Charles Sapin jette l’éponge sur France Inter
En tant que directeur adjoint de la rédaction de Valeurs actuelles, le chroniqueur devait initialement assurer une intervention dominicale de deux minutes et trente secondes vers 7h40. Néanmoins, face aux protestations internes dénonçant les orientations idéologiques du magazine, la direction avait tenté d’imposer un aménagement sous la forme d’un débat contradictoire, selon les informations rapportées par 20minutes.fr.
Une fronde interne et des grèves à Radio France
Cette proposition de compromis n’a toutefois pas réussi à apaiser les tensions au sein de la rédaction. Le personnel s’était mobilisé à travers une grève de quarante-huit heures les 13 et 14 septembre dernier, avant de voter la reconduction de son mouvement de grève pour le 21 septembre, estimant que la formule initiale menaçait les valeurs du service public.

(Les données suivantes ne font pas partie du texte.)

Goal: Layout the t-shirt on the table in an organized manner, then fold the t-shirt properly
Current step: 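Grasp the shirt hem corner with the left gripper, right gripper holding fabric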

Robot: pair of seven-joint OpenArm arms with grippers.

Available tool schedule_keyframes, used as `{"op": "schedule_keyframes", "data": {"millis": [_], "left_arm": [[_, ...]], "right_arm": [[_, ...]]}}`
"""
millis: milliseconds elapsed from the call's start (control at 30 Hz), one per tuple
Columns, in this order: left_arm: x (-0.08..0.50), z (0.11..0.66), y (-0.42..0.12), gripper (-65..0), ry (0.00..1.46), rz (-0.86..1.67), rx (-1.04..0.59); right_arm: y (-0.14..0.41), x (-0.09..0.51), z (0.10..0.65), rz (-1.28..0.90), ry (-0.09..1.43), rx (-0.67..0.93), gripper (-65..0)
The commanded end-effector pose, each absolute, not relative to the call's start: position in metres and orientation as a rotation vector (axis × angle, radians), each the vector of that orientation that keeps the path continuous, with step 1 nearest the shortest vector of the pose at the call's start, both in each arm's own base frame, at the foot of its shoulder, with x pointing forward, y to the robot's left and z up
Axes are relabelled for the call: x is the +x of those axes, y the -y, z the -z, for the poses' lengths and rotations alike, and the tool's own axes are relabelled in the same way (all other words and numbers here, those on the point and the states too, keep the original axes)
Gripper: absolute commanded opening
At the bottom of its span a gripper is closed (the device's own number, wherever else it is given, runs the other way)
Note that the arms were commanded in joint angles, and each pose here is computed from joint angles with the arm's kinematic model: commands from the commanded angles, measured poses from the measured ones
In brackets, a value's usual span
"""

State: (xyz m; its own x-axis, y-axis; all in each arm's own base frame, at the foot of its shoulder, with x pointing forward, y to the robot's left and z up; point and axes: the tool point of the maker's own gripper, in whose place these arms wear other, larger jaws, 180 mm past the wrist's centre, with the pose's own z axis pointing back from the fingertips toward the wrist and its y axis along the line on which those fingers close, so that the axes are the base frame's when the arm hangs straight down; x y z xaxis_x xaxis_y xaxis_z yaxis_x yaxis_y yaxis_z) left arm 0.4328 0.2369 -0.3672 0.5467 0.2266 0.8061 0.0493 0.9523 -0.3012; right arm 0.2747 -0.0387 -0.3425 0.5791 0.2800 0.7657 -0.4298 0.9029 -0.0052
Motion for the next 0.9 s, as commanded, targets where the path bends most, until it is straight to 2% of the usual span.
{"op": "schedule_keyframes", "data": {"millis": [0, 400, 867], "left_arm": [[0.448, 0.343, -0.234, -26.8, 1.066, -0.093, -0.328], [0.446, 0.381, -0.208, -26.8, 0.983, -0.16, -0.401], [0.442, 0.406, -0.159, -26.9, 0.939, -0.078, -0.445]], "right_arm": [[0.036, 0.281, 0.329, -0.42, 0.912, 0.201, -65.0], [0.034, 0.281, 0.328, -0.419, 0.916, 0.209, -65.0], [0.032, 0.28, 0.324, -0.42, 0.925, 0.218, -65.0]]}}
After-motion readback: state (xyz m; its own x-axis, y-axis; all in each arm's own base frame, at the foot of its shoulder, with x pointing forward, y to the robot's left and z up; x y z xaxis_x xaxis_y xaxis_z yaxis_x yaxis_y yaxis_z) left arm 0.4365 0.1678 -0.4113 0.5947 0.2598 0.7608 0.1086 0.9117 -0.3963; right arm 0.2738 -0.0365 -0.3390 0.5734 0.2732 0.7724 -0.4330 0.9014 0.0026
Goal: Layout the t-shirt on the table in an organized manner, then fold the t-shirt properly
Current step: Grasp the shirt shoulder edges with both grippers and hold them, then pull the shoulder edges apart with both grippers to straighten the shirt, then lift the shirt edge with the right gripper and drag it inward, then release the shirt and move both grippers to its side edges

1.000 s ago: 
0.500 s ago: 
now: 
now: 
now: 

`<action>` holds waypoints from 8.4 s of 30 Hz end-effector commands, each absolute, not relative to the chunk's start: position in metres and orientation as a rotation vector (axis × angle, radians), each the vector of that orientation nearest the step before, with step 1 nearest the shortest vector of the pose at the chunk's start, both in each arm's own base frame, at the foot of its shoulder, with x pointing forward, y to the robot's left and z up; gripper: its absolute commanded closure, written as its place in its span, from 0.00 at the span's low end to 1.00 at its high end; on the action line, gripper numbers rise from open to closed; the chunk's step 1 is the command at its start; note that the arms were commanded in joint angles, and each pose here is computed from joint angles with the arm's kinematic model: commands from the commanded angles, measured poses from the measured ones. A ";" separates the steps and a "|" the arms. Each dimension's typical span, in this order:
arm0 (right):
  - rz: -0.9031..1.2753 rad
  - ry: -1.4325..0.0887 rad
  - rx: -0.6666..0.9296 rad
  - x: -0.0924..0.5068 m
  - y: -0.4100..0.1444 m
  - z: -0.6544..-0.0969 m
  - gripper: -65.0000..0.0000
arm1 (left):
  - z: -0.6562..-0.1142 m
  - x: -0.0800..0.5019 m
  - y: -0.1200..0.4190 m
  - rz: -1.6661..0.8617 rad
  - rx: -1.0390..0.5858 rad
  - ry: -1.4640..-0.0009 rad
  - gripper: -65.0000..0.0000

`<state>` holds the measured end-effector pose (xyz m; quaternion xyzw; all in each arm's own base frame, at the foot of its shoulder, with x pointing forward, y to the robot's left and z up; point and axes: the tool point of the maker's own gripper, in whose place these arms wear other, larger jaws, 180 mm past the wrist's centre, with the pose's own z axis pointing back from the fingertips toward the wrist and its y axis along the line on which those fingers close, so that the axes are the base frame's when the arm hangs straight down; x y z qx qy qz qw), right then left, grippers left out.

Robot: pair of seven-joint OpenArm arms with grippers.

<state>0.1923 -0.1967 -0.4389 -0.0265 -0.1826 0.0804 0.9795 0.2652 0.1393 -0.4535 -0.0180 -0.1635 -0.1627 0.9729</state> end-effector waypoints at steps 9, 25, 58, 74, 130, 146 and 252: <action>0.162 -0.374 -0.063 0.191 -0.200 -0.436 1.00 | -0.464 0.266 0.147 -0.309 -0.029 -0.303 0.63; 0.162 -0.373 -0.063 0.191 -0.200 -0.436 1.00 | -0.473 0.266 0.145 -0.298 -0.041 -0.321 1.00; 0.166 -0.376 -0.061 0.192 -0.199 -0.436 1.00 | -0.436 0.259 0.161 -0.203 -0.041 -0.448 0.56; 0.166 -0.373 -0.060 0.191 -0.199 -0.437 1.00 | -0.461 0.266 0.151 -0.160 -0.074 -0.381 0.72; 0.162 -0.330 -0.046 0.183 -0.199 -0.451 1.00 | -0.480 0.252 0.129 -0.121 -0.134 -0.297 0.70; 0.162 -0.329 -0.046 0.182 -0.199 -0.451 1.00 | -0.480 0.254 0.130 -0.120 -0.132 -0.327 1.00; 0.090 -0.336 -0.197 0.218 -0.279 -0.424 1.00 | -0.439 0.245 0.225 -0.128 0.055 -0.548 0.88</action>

Le rejet de la disqualification politique par le chroniqueur
En choisissant de décliner l’offre d’un format contradictoire, l’ancien journaliste du Figaro et du Point a préféré jeter l’éponge. Dans son message publié sur X, il dénonce « l’épilogue de trois longues semaines où mon nom, mon intégrité professionnelle, mes travaux et mon journal ont été diffamés dans un seul but : exclure du débat public la voix unique qui est la nôtre », tel que le relaie 20minutes.fr.
Le chroniqueur s’en est également pris à l’attitude de la direction, qu’il accuse d’avoir cédé aux pressions. Il regrette que Radio France ait décidé « de rendre les armes » face à une frange du personnel qu’il qualifie d’« ouïe fine des cortèges antifascistes », affirmant que cette séquence nourrit un cercle vicieux de polarisation dont il refuse de faire partie.
Le climat social et les défis du pluralisme
De son côté, la direction de la radio publique a confirmé avoir proposé une alternative éditoriale que le contributeur a finalement refusée.